→ REQUIRED ACTION
Below is a listing from which only part is wanted; return exactly the lines from the one with "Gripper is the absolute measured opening" up to and including the one with "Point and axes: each".

→ COLLECTED MATERIAL

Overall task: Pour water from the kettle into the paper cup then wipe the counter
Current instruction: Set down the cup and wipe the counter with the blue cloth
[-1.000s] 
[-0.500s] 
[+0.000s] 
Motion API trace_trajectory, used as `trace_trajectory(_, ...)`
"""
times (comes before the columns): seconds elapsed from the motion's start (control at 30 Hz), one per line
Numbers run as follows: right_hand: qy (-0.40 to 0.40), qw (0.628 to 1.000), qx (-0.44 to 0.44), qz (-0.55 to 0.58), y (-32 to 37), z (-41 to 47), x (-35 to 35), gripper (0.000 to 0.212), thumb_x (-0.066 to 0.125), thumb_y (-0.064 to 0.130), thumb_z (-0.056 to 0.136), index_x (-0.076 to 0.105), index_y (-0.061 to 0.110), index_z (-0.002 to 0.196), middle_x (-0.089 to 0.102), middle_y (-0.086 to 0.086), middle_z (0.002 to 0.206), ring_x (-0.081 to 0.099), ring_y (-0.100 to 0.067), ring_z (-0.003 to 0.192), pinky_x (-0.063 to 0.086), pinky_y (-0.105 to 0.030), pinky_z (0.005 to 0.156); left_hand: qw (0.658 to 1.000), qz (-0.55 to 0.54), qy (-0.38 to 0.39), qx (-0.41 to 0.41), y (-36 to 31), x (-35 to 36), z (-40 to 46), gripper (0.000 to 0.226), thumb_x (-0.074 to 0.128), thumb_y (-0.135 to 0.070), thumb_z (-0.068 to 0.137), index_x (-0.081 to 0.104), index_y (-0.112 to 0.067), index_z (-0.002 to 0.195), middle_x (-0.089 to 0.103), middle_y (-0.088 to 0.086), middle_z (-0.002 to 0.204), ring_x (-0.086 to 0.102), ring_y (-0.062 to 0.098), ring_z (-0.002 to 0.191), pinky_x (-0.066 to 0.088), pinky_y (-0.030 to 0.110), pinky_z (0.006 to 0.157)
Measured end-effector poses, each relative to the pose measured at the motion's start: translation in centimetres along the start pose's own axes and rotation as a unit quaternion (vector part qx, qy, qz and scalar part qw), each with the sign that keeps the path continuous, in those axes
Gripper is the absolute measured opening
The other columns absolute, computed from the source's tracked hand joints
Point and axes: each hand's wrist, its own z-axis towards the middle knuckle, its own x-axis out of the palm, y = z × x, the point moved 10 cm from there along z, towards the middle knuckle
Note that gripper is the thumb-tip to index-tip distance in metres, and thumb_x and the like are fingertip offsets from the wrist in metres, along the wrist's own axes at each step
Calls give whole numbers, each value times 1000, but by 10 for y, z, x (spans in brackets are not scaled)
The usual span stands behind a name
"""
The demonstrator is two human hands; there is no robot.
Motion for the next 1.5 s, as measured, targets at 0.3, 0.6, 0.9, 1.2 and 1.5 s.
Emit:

→ EXERCISE RESPONSE
Gripper is the absolute measured opening
The other columns absolute, computed from the source's tracked hand joints
Point and axes: each hand's wrist, its own z-axis towards the middle knuckle, its own x-axis out of the palm, y = z × x, the point moved 10 cm from there along z, towards the middle knuckle

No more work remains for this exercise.